Task instructions -
Each entry must appear in the answer exactly as it does here.
*** Opening Records for this task ***
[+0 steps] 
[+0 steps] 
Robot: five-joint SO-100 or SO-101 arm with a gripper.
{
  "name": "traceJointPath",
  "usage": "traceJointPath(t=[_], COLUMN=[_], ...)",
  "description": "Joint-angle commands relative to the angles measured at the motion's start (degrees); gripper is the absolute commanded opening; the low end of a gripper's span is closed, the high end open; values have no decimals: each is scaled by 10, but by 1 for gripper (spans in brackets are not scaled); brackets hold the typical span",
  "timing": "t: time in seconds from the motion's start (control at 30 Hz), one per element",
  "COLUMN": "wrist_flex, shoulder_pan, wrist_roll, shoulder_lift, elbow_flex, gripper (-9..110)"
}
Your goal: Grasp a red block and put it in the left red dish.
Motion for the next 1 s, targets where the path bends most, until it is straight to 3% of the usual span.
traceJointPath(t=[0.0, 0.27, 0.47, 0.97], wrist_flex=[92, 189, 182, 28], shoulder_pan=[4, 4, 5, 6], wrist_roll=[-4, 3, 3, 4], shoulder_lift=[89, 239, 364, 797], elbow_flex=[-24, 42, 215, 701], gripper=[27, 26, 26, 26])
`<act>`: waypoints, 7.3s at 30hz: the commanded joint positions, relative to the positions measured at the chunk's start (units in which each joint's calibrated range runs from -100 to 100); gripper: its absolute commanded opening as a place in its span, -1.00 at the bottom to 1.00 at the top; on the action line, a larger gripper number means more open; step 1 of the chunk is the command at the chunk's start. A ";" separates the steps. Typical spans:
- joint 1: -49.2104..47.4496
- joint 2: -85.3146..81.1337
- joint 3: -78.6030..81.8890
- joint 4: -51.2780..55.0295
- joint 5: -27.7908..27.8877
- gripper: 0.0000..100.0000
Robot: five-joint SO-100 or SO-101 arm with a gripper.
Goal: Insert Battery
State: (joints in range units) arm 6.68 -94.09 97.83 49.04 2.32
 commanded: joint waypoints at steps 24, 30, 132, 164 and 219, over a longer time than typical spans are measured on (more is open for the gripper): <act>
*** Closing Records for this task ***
Task output -
[+0 steps] 
[+0 steps] 
Robot: five-joint SO-100 or SO-101 arm with a gripper.
{
  "name": "traceJointPath",
  "usage": "traceJointPath(t=[_], COLUMN=[_], ...)",
  "description": "Joint-angle commands relative to the angles measured at the motion's start (degrees); gripper is the absolute commanded opening; the low end of a gripper's span is closed, the high end open; values have no decimals: each is scaled by 10, but by 1 for gripper (spans in brackets are not scaled); brackets hold the typical span",
  "timing": "t: time in seconds from the motion's start (control at 30 Hz), one per element",
  "COLUMN": "wrist_flex, shoulder_pan, wrist_roll, shoulder_lift, elbow_flex, gripper (-9..110)"
}
Your goal: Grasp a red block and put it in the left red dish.
Motion for the next 1 s, targets where the path bends most, until it is straight to 3% of the usual span.
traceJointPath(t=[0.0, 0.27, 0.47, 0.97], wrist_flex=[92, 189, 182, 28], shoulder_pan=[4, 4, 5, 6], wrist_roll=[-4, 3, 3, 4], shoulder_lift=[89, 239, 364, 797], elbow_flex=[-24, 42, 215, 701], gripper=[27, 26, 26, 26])
`<act>`: waypoints, 7.3s at 30hz: the commanded joint positions, relative to the positions measured at the chunk's start (units in which each joint's calibrated range runs from -100 to 100); gripper: its absolute commanded opening as a place in its span, -1.00 at the bottom to 1.00 at the top; on the action line, a larger gripper number means more open; step 1 of the chunk is the command at the chunk's start. A ";" separates the steps. Typical spans:
- joint 1: -49.2104..47.4496
- joint 2: -85.3146..81.1337
- joint 3: -78.6030..81.8890
- joint 4: -51.2780..55.0295
- joint 5: -27.7908..27.8877
- gripper: 0.0000..100.0000
Robot: five-joint SO-100 or SO-101 arm with a gripper.
Goal: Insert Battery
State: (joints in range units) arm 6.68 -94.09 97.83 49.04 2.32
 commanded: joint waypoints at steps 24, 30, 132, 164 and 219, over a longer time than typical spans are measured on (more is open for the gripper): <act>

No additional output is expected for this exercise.